*EXERCISE BRIEF*.
Look through the records below for the line holding "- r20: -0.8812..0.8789". Write it out exactly, with each following line through the line holding "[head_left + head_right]".

--- DATA SHOWN Enclosed Below ---

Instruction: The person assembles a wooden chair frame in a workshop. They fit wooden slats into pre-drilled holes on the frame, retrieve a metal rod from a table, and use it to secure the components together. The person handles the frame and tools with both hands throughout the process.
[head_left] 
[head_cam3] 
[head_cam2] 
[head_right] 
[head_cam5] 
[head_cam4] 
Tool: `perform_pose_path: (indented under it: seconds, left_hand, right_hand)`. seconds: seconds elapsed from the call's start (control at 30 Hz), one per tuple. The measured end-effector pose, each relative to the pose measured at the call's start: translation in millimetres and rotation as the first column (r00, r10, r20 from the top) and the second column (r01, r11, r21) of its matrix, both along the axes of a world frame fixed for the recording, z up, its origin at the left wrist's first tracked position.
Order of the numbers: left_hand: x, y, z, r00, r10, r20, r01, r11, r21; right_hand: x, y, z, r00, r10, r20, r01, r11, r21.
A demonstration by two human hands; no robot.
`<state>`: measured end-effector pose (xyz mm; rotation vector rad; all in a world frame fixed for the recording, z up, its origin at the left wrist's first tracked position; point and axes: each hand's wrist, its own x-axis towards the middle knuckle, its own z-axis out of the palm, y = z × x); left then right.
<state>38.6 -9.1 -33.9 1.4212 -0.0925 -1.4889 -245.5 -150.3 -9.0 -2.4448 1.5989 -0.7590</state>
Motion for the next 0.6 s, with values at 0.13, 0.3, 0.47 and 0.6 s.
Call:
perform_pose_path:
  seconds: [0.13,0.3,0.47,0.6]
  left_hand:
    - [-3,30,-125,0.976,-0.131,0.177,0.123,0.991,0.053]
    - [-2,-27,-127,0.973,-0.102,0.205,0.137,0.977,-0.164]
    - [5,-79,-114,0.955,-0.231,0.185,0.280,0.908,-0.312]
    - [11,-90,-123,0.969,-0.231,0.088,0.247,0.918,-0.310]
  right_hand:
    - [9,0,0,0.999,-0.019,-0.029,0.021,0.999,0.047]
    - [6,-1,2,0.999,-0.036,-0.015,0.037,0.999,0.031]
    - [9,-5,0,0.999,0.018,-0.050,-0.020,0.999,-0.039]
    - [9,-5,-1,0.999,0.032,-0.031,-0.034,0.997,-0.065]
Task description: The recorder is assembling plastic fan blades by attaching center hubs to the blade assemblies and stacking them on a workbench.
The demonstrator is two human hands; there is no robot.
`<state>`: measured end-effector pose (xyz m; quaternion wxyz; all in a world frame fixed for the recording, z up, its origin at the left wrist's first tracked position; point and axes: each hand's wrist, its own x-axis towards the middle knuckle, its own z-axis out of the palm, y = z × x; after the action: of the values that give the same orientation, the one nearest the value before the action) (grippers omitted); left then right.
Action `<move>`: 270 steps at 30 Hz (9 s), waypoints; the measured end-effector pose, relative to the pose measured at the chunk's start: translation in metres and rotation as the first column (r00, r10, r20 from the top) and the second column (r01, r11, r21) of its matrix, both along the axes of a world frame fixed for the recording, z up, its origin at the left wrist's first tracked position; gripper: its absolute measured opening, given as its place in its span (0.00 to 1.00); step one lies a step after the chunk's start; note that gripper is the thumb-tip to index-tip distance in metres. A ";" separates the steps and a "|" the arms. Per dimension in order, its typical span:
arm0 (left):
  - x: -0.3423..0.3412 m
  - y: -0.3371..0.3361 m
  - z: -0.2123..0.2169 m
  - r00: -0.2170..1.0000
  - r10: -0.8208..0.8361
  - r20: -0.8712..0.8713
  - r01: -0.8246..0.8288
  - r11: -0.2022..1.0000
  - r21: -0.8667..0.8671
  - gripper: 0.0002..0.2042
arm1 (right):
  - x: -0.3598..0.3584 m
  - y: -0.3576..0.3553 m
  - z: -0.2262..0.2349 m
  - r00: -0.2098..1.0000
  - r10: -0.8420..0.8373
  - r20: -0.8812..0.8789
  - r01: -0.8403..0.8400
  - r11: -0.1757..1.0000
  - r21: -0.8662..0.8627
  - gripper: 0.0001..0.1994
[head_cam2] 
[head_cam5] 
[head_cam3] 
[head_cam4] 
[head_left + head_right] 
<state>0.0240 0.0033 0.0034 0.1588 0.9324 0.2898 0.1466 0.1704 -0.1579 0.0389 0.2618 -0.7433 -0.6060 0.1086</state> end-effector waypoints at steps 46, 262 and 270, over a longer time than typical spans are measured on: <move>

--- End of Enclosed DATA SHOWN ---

*OUTPUT BELOW*.
  - r20: -0.8812..0.8789
  - r01: -0.8403..0.8400
  - r11: -0.1757..1.0000
  - r21: -0.8662..0.8627
  - gripper: 0.0001..0.1994
[head_cam2] 
[head_cam5] 
[head_cam3] 
[head_cam4] 
[head_left + head_right] 

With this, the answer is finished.